Ultimately, the profit margins of major Chinese game companies speak for themselves -- with Wang pointing out that the profit margin of China's top five online game publishers is a staggering 45 percent, compared to an alleged 3 percent for traditional console game publishers and 10-20 percent for many conventional product-based companies.

The State Of The Chinese Market

Wang then went into the Chinese market, citing fears from industry figures at last month's ChinaJoy that the market "slows down so much... people are seeing a cooling effect." But although things have slowed down compared to a super-hot 70 percent-plus growth rate in recent years, the annual growth rate for the Chinese game market is still 30 percent, meaning major opportunities.

The Tencent Games VP pointed to 420 million Internet users, but just 32 percent internet penetration -- lots of room to grow. And with 296 million online game users, and 95 million MMO users alongside 104 million casual game users, there's a major existing userbase to tap into.

Reeling off metrics, it was noted that the Chinese gamers have a much lower disposable income -- with 50 percent having a monthly salary of less than $200, and a staggering 90 percent of users are outside the major cities. So how do you attract these gamers?

Firstly, Chinese gamers want a lot of content -- TenCent tries to have 1,000 hours available at launch in its typical MMORPGs. And multiple in-game relationship circles matter a lot -- you need to encourage gamers to have fun by playing against each other in games. Anti-cheating and anti-hacking is also a must.

With Tencent having four of the seven top titles, and the biggest game in the Chinese market having 2.6 million simultaneous users right now, games are a massive part of their line-up. But the company also has the top instant messaging service in China right now, thanks to the 105 million user penguin-based QQ system.

The firm also has a top free email service, a massive web portal at QQ.com, and even a search engine - making them an overall giant in the business. Since the majority of the revenue for Tencent comes from the regular users -- and internet growth is rampant in China -- the firm is seeing gigantic growth rates. It's now extended its lead over former market leader Shanda and has become the top video game company in China by revenue, with over $600 million in the first quarter of 2010.

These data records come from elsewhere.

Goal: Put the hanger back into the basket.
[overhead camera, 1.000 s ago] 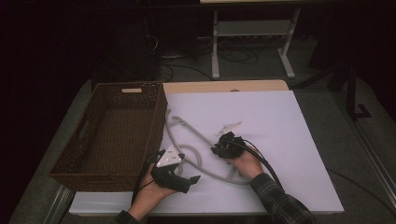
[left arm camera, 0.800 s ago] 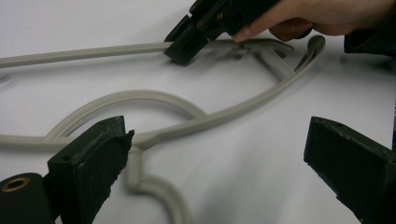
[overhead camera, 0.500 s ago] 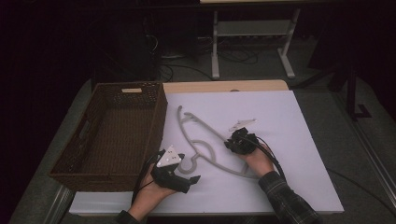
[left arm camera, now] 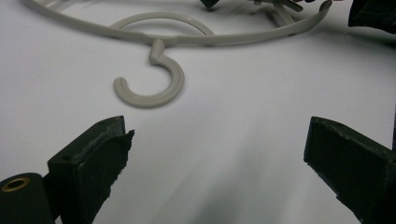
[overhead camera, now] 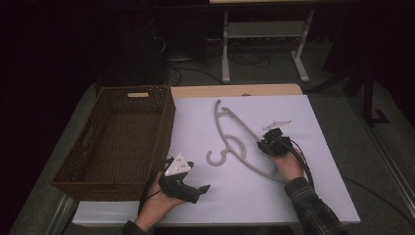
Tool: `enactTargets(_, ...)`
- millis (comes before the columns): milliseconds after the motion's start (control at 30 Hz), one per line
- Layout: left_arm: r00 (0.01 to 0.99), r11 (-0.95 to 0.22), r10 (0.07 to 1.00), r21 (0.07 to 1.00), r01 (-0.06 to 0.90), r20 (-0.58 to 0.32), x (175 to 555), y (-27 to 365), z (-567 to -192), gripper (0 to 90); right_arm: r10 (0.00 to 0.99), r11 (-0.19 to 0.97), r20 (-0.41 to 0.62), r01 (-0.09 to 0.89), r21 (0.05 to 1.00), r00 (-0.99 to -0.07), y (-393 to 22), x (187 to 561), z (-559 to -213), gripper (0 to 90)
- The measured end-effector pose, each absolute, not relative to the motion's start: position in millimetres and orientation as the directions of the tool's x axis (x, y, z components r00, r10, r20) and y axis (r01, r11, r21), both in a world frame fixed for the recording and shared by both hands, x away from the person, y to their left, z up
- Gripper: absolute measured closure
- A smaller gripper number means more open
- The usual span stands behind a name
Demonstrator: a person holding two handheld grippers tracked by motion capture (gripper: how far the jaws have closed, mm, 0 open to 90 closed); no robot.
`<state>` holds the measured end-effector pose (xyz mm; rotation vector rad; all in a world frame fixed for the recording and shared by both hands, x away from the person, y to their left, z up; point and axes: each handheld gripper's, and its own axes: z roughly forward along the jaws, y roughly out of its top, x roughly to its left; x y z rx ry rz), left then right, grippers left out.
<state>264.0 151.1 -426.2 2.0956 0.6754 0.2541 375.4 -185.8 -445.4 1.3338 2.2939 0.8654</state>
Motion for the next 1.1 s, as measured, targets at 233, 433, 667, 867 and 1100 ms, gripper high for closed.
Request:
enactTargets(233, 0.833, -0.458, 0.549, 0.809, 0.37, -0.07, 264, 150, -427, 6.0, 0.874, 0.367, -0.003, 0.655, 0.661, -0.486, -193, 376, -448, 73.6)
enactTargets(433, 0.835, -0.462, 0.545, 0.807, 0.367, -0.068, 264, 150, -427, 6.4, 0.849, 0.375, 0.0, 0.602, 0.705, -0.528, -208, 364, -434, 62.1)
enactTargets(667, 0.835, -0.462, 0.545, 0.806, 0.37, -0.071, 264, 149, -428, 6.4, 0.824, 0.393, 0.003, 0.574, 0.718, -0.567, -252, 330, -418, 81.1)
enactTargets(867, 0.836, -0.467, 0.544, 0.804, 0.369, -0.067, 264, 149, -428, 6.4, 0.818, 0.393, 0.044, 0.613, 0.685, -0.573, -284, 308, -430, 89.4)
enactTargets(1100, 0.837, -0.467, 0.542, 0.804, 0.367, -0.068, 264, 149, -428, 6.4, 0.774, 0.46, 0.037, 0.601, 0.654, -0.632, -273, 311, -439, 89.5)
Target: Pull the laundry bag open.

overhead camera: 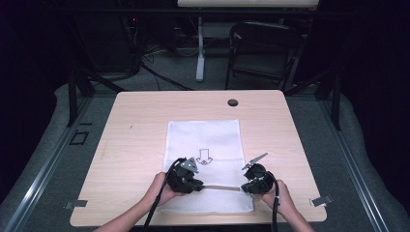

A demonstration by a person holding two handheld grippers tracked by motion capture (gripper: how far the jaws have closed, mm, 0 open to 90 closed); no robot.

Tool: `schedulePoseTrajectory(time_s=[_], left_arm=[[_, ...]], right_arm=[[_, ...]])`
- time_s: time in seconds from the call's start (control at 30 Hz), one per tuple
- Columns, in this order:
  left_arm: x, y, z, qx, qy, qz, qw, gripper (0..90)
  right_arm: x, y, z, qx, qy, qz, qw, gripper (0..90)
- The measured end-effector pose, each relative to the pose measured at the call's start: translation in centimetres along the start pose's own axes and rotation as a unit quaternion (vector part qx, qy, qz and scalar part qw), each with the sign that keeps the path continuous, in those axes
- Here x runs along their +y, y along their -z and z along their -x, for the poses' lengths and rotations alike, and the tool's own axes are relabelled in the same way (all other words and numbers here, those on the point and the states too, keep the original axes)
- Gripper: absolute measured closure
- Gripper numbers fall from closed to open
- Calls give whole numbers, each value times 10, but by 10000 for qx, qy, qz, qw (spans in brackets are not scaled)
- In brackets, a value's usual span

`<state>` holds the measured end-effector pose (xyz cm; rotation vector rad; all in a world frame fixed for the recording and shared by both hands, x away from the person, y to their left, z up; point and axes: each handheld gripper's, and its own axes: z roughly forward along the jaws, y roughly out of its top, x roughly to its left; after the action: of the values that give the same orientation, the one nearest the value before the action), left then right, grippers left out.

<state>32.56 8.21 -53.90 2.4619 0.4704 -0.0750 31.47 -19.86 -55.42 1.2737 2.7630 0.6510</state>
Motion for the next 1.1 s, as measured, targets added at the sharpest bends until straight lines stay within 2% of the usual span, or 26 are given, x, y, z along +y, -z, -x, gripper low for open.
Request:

Wang cited Nexon's Dungeon Fighter Online, which is operated by Tencent and has 2.2 million simultaneous users in China, as well as CrossFire, another Korean license operated by Tencent in China (the shooter which now has 2.3 million simultaneous users in the territory) as well as a host of internally developed casual and other titles.

Overall, cross-marketing from all of Tencent's properties - whether it be IM, email, or portals -- seems to have catapulted the firm to the top of the pile in the Chinese market, and Wang concluded by noting that while they have some U.S. licensees and an American office, they are looking to expand further in the West.

Interestingly, in the Q&A, Wang singled out Blizzard's World Of Warcraft, commenting that although the title may have the highest quality of almost any on the China market, it's "not in the top 5 revenue-producing games", purely because it's not microtransaction-based. (Even in China, you can only play it hourly.) He indicated that, when you allow players to spend a great deal of money via microtransactions, the most core players will end up majorly increasing your revenue.